◆ **What is expected**:
From the listing below, pull out every line where the string "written" appears.

◆ **Data excerpts**:
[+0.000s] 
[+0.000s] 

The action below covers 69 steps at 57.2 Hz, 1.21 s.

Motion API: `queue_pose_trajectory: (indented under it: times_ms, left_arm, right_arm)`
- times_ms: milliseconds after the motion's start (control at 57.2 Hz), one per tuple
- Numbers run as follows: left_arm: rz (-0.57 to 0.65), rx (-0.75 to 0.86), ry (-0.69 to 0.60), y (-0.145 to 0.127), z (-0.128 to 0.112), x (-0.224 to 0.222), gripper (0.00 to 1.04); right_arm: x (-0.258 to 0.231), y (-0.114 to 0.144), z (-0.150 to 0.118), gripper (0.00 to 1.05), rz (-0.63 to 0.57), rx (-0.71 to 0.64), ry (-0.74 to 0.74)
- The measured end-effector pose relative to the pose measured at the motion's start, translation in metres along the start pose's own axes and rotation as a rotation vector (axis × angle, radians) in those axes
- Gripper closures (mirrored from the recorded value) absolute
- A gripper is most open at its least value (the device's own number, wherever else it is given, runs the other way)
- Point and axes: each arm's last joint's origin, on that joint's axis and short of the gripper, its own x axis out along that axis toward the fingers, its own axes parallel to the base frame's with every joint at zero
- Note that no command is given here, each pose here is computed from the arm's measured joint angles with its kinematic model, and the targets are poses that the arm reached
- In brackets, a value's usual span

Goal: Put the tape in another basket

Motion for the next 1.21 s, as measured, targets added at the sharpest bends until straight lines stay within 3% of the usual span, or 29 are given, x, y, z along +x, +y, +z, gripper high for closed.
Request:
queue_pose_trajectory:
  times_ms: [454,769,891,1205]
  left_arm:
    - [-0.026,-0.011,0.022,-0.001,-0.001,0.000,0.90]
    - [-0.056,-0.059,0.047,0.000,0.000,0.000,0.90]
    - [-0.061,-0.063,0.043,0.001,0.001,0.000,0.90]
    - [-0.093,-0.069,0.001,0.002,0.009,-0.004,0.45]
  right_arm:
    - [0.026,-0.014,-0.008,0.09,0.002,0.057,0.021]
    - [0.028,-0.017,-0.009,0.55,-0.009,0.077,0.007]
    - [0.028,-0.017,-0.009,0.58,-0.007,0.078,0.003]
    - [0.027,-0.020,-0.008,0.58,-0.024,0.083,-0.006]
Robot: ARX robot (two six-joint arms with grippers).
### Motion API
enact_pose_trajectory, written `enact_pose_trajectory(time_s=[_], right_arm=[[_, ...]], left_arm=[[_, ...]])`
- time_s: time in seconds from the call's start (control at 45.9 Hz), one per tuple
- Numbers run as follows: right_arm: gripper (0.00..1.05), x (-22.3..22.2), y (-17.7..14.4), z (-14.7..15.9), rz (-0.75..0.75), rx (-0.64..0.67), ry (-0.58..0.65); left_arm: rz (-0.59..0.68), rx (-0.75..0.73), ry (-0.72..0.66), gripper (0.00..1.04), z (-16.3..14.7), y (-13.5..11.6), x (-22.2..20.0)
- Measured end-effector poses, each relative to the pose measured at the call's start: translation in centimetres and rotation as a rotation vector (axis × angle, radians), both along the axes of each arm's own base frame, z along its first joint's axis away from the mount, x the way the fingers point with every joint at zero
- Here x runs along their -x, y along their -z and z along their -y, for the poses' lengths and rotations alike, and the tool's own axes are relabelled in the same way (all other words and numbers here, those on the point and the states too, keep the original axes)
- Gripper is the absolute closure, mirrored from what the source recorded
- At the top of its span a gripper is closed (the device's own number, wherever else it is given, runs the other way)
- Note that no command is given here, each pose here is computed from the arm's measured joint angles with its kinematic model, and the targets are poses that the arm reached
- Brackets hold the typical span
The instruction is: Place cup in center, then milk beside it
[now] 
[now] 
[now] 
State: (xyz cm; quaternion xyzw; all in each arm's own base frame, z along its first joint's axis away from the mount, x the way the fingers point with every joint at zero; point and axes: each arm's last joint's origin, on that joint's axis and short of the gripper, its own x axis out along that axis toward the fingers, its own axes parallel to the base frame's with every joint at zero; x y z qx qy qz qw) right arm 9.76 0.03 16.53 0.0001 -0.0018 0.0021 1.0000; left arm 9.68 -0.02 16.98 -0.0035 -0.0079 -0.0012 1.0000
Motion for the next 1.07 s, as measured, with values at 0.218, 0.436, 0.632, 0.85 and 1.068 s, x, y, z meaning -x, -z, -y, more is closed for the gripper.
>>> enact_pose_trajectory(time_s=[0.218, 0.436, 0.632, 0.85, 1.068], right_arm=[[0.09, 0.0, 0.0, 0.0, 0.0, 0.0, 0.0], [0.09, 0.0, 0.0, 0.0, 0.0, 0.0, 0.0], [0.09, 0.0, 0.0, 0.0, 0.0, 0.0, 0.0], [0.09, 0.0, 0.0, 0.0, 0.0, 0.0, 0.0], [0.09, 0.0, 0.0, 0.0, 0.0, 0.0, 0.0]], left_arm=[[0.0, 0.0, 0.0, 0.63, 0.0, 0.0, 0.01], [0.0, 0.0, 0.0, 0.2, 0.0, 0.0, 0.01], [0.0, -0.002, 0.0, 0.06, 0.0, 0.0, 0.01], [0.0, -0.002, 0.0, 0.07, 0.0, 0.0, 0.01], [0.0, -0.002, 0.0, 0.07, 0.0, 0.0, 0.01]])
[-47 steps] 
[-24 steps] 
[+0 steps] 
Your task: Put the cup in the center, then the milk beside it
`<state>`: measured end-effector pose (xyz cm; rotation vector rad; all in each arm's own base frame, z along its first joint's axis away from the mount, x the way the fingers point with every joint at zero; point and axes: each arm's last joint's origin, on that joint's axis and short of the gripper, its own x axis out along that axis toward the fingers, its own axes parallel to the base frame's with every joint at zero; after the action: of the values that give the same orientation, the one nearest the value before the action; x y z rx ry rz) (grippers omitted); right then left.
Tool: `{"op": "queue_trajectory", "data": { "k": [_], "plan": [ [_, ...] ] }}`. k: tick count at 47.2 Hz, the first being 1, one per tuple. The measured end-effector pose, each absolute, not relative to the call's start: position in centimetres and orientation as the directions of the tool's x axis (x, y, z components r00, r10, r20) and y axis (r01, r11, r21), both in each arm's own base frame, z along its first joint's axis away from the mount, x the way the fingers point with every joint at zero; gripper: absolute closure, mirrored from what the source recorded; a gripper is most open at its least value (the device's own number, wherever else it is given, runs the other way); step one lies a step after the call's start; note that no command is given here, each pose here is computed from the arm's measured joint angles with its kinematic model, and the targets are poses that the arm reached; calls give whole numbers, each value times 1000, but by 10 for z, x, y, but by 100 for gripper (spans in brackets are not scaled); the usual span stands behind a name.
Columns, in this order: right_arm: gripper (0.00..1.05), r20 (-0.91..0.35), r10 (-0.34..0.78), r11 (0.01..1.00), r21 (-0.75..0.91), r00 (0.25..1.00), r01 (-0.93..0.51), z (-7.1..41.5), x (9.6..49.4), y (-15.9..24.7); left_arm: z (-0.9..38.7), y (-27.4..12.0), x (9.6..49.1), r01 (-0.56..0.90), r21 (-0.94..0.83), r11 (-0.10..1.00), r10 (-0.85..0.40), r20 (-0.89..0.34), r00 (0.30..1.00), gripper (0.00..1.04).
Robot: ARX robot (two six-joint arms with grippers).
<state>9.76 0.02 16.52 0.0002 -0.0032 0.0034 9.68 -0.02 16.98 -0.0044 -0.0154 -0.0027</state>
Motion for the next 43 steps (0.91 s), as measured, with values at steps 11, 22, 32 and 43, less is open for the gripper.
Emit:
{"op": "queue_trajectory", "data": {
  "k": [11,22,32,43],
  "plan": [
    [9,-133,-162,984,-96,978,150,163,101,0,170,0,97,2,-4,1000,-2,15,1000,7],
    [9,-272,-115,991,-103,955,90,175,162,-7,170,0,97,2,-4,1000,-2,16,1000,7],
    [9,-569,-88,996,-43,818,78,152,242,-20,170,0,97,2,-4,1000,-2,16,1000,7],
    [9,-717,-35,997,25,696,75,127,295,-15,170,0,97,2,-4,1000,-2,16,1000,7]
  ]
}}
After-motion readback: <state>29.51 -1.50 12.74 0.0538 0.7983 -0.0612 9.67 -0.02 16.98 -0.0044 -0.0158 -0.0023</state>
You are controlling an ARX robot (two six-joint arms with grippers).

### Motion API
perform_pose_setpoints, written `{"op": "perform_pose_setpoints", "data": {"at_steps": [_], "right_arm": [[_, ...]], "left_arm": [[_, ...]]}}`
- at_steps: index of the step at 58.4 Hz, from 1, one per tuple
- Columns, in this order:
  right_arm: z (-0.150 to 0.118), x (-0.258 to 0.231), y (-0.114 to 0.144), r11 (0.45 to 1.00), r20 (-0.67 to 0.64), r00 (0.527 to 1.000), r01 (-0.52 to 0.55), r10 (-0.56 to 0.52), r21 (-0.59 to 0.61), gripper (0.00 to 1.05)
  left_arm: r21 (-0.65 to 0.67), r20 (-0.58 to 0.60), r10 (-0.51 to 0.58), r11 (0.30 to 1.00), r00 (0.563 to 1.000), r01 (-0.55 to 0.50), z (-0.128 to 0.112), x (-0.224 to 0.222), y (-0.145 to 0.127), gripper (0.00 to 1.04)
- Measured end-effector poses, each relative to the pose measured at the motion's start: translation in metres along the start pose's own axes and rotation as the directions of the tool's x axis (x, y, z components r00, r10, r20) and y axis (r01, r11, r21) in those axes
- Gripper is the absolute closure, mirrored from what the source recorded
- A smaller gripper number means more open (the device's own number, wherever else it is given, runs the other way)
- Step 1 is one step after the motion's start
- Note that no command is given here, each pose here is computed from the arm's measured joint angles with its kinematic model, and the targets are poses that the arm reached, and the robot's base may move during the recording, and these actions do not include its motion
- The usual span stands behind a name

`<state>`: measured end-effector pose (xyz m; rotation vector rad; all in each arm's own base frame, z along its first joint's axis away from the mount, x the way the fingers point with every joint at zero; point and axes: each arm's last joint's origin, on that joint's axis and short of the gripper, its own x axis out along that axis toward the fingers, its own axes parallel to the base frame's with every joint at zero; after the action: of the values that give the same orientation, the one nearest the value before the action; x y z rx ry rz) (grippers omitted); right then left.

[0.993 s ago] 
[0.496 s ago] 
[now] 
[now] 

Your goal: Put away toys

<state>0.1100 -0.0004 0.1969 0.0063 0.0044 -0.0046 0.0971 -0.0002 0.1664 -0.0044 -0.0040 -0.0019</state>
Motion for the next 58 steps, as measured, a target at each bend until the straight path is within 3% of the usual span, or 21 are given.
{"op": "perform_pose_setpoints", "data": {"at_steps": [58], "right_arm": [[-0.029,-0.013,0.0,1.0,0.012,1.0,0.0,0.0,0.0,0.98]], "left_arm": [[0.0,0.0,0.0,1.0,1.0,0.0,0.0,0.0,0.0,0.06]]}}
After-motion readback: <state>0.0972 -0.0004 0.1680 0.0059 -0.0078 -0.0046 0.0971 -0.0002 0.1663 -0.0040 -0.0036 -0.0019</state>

◆ **Result**:
enact_pose_trajectory, written `enact_pose_trajectory(time_s=[_], right_arm=[[_, ...]], left_arm=[[_, ...]])`
perform_pose_setpoints, written `{"op": "perform_pose_setpoints", "data": {"at_steps": [_], "right_arm": [[_, ...]], "left_arm": [[_, ...]]}}`

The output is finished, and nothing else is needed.